Reproduce, exactly and in full, only the lines below from the one containing "Is there any floral" through the one containing "Is there any white".

** Opening Data extracts block **

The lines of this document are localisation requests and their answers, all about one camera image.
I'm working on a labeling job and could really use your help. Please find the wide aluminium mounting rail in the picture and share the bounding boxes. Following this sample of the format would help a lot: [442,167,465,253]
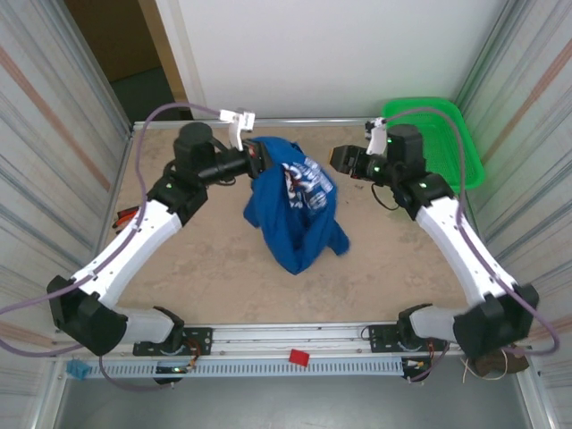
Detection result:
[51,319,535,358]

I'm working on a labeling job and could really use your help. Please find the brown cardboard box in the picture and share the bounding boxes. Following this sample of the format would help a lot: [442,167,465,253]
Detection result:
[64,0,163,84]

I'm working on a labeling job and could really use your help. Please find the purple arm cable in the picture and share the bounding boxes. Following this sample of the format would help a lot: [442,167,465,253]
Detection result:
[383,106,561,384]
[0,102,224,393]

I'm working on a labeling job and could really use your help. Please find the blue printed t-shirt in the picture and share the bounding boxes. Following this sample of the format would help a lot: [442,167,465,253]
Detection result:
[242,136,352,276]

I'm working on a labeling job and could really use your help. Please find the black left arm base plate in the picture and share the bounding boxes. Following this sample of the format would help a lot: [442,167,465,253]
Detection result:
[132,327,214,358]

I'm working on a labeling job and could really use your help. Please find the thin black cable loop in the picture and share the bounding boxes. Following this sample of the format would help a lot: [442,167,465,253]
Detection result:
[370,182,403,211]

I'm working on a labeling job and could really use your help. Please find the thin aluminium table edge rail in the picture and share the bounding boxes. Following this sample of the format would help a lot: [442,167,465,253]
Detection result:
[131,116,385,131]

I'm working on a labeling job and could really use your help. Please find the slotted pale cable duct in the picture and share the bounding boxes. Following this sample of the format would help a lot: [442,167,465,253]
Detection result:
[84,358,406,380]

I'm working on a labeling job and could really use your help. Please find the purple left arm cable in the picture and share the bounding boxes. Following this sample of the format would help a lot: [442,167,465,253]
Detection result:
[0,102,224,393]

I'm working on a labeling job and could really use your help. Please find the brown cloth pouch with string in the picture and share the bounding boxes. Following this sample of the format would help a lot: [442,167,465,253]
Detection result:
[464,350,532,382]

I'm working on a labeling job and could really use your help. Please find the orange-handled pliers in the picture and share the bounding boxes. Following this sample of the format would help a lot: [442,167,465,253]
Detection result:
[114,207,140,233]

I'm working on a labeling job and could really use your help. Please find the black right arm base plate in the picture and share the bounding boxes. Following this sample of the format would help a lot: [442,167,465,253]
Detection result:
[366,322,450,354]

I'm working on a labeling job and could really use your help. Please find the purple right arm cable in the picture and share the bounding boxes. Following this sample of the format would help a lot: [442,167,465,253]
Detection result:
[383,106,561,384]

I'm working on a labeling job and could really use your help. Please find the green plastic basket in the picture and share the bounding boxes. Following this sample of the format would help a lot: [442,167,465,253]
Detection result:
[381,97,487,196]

** Closing Data extracts block **
** Opening Data extracts block **

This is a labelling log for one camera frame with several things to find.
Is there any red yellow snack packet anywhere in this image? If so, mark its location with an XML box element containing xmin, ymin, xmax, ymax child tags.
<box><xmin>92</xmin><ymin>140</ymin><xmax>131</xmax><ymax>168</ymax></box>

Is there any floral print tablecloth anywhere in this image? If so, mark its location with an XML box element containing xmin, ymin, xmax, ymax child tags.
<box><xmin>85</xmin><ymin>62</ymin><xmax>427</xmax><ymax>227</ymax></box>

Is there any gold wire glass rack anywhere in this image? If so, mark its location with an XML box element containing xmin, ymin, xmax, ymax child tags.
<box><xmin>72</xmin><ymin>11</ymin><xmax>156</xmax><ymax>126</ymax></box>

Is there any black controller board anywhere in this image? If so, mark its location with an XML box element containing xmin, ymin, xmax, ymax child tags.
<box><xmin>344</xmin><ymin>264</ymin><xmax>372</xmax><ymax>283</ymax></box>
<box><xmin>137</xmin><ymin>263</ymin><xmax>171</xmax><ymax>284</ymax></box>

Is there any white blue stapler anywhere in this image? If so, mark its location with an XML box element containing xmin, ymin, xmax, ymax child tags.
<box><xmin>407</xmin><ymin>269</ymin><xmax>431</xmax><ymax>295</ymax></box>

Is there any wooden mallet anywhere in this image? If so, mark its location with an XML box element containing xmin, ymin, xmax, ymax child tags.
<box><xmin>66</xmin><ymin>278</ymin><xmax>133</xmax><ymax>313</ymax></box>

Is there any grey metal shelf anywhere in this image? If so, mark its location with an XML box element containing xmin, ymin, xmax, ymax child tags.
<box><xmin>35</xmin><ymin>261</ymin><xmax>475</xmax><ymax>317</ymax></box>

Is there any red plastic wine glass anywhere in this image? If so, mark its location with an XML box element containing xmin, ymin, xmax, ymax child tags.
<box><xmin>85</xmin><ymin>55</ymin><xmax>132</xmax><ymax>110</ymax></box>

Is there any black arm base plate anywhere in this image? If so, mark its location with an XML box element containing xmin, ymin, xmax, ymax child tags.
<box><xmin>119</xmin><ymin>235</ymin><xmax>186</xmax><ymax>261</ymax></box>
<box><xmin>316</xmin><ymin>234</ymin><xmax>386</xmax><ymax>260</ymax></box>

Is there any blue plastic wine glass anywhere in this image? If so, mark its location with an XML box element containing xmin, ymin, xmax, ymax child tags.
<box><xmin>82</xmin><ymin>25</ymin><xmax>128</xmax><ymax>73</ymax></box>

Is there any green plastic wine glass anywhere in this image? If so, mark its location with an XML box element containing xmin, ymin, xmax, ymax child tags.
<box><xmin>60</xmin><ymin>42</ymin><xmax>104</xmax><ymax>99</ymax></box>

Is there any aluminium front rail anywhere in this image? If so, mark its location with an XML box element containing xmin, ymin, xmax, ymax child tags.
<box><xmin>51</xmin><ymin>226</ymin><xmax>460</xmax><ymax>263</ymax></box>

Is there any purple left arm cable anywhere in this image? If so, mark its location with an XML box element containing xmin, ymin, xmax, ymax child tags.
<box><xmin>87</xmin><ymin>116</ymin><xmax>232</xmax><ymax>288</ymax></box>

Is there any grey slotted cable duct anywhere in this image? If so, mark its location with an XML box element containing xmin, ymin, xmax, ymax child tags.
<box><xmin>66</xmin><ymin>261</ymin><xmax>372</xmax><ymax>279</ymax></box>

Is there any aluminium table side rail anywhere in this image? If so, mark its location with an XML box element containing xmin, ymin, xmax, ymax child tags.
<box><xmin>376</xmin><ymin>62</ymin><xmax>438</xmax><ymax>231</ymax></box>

** Closing Data extracts block **
** Opening Data extracts block **

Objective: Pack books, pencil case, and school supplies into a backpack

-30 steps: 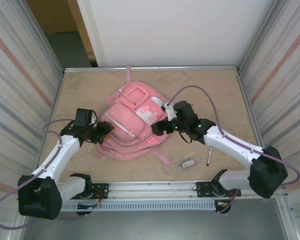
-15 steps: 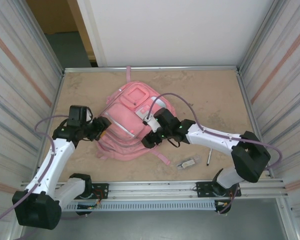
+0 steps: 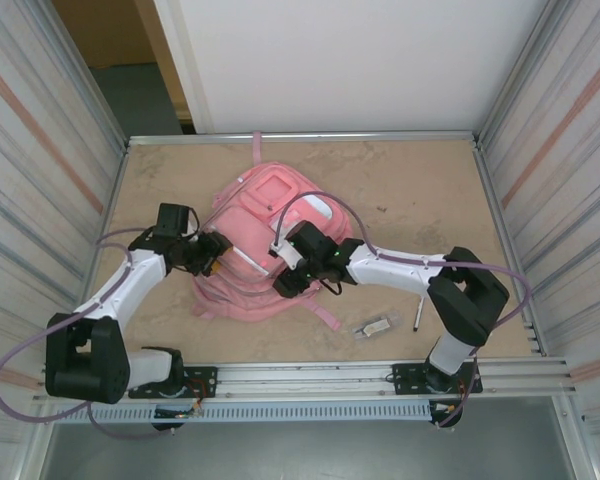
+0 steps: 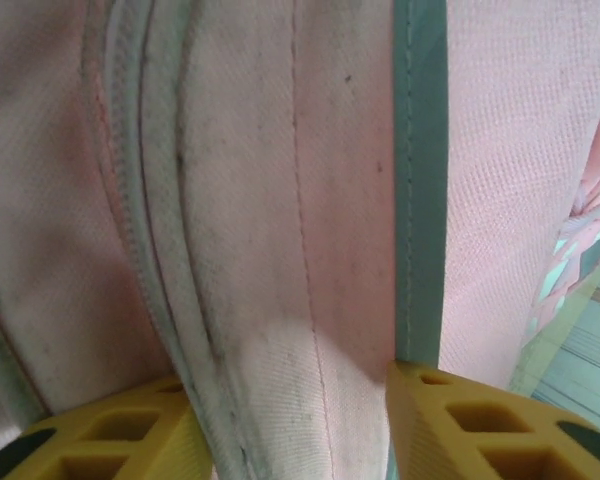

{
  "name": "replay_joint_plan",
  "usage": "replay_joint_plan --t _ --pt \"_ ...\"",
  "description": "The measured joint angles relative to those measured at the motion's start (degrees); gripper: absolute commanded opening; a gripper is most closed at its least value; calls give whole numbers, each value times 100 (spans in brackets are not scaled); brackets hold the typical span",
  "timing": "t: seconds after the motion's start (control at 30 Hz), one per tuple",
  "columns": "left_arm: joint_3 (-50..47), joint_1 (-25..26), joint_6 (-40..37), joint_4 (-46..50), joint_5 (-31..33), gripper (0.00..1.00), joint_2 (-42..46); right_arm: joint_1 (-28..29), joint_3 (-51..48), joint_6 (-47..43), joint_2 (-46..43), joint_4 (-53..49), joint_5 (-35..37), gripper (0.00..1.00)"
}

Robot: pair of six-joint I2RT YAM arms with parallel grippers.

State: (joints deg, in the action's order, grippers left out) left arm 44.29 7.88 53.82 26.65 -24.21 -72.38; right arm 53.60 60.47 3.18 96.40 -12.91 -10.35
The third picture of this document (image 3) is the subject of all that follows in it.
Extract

** Closing Data extracts block **

_Response area_
Is there any floral print tablecloth anywhere in this image? If so, mark its location with an XML box element containing xmin, ymin, xmax, ymax child tags.
<box><xmin>85</xmin><ymin>62</ymin><xmax>427</xmax><ymax>227</ymax></box>

Is there any gold wire glass rack anywhere in this image? If so, mark its location with an XML box element containing xmin, ymin, xmax, ymax child tags.
<box><xmin>72</xmin><ymin>11</ymin><xmax>156</xmax><ymax>126</ymax></box>

Is there any black controller board anywhere in this image? If so, mark its location with an XML box element containing xmin, ymin, xmax, ymax child tags.
<box><xmin>344</xmin><ymin>264</ymin><xmax>372</xmax><ymax>283</ymax></box>
<box><xmin>137</xmin><ymin>263</ymin><xmax>171</xmax><ymax>284</ymax></box>

Is there any white blue stapler anywhere in this image? If so, mark its location with an XML box element containing xmin, ymin, xmax, ymax child tags.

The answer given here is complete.